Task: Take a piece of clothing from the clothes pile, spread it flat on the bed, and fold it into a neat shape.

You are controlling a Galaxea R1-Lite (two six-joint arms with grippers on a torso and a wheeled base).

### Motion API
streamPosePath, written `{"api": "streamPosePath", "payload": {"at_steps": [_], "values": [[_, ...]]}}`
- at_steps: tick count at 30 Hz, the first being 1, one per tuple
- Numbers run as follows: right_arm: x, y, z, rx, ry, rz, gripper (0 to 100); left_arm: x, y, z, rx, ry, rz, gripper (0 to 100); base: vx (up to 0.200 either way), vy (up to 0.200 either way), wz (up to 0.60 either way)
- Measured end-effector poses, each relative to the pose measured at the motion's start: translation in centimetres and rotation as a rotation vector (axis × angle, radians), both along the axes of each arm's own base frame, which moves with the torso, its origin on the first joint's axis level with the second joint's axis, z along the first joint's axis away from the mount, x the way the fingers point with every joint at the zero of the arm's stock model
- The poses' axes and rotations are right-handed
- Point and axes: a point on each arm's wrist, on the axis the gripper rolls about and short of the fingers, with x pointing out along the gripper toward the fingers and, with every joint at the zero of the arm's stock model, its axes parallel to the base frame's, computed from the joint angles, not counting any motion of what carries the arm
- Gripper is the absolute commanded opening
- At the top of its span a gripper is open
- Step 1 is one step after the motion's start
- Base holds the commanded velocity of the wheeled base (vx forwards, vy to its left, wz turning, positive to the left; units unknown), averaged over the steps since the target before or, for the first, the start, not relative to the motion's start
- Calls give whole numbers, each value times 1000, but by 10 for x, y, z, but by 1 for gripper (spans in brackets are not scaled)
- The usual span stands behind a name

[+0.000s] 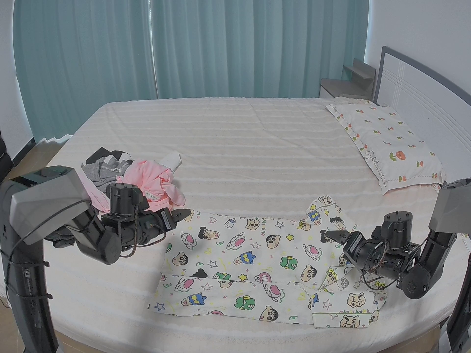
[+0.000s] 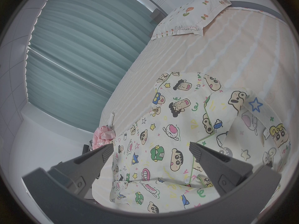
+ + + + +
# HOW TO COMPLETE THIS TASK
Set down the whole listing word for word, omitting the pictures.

# OUTPUT
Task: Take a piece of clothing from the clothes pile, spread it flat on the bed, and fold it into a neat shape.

You are controlling a Galaxea R1-Lite (two six-joint arms with grippers on a torso and a wheeled base).

### Motion API
streamPosePath, written `{"api": "streamPosePath", "payload": {"at_steps": [_], "values": [[_, ...]]}}`
- at_steps: tick count at 30 Hz, the first being 1, one per tuple
- Numbers run as follows: right_arm: x, y, z, rx, ry, rz, gripper (0 to 100); left_arm: x, y, z, rx, ry, rz, gripper (0 to 100); base: vx (up to 0.200 either way), vy (up to 0.200 either way), wz (up to 0.60 either way)
- Measured end-effector poses, each relative to the pose measured at the motion's start: translation in centimetres and rotation as a rotation vector (axis × angle, radians), both along the axes of each arm's own base frame, which moves with the torso, its origin on the first joint's axis level with the second joint's axis, z along the first joint's axis away from the mount, x the way the fingers point with every joint at the zero of the arm's stock model
- The poses' axes and rotations are right-handed
- Point and axes: a point on each arm's wrist, on the axis the gripper rolls about and short of the fingers, with x pointing out along the gripper toward the fingers and, with every joint at the zero of the arm's stock model, its axes parallel to the base frame's, computed from the joint angles, not counting any motion of what carries the arm
- Gripper is the absolute commanded opening
- At the top of its span a gripper is open
- Step 1 is one step after the motion's start
- Base holds the commanded velocity of the wheeled base (vx forwards, vy to its left, wz turning, positive to the left; units unknown), averaged over the steps since the target before or, for the first, the start, not relative to the motion's start
- Calls give whole numbers, each value times 1000, but by 10 for x, y, z, but by 1 for gripper (spans in brackets are not scaled)
- The usual span stands behind a name

[+0.000s] 
[+0.000s] 

With this, the exercise is finished.